По-мнению французских геофизиков, ядро Земли не симметрично и в нем продолжаются процессы кристаллизации. Так, в Восточном полушарии, примерно под Россией и Китаем оно постепенно плавится, а в Западном – твердеет, сообщает ARVO.

К таким выводам ученые пришли, исследуя данные сейсмической активности за последние 30 лет. За эти годы произошло почти 100 крупных землетрясений.

На основании накопленных данных ученые смогли восстановить форму ядра Земли и его состав, состоящий в основном из железа, причем сердцевина – твердая, а переферия – жидкая.

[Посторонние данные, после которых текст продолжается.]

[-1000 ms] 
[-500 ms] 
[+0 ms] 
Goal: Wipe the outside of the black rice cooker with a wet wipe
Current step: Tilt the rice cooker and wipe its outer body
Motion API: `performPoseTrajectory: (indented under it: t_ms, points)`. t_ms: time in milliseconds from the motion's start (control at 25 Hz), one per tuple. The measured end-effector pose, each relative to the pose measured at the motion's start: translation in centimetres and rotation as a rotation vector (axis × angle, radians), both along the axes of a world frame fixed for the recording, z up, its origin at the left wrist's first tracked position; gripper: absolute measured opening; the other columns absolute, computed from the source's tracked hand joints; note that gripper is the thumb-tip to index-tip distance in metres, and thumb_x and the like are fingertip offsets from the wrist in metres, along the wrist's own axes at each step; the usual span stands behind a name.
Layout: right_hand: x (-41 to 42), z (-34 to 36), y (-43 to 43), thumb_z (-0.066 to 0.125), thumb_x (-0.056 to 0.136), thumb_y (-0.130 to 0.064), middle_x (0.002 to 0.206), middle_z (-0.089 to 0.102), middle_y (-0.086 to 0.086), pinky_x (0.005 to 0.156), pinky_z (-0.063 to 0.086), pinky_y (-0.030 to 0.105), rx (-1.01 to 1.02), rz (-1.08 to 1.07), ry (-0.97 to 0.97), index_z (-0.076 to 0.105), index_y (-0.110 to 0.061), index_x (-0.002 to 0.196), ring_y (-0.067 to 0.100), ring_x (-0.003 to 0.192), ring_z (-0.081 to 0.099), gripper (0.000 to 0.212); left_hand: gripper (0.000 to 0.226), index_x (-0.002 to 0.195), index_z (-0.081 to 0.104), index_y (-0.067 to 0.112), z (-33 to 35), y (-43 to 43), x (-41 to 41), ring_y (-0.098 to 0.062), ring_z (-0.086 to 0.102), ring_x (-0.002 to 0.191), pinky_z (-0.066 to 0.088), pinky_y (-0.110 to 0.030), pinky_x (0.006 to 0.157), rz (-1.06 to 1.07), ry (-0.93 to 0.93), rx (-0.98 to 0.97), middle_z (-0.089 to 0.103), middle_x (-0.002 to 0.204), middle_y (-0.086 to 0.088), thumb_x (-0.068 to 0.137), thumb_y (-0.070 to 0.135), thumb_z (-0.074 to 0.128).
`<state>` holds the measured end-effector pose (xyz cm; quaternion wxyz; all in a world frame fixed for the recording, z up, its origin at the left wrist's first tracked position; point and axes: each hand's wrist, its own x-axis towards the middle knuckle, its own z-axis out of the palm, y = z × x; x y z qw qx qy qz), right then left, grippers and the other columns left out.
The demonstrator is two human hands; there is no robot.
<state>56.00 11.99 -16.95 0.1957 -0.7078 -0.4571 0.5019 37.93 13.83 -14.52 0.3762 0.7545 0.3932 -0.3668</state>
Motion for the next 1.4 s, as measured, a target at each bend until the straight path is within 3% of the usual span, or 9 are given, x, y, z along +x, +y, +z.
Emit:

Благодаря этим выводам возможно дальнейшее изучение природы магнитного поля Земли.

Ранее японские исследователи впервые смогли воспроизвести давление и температуру внутреннего железного ядра Земли, использовав для этого т.н. алмазную наковальню. В результате эксперимента было, в частности, установлено, что плотность железа в центре нашей планеты в 165 раз больше, чем в ее верхних слоях. В эксперименте в научном центре в префектуре Хиого принимали участие специалисты Японского агентства науки и технологии океана и Земли, Токийского технологического института, ряда других организаций.

----------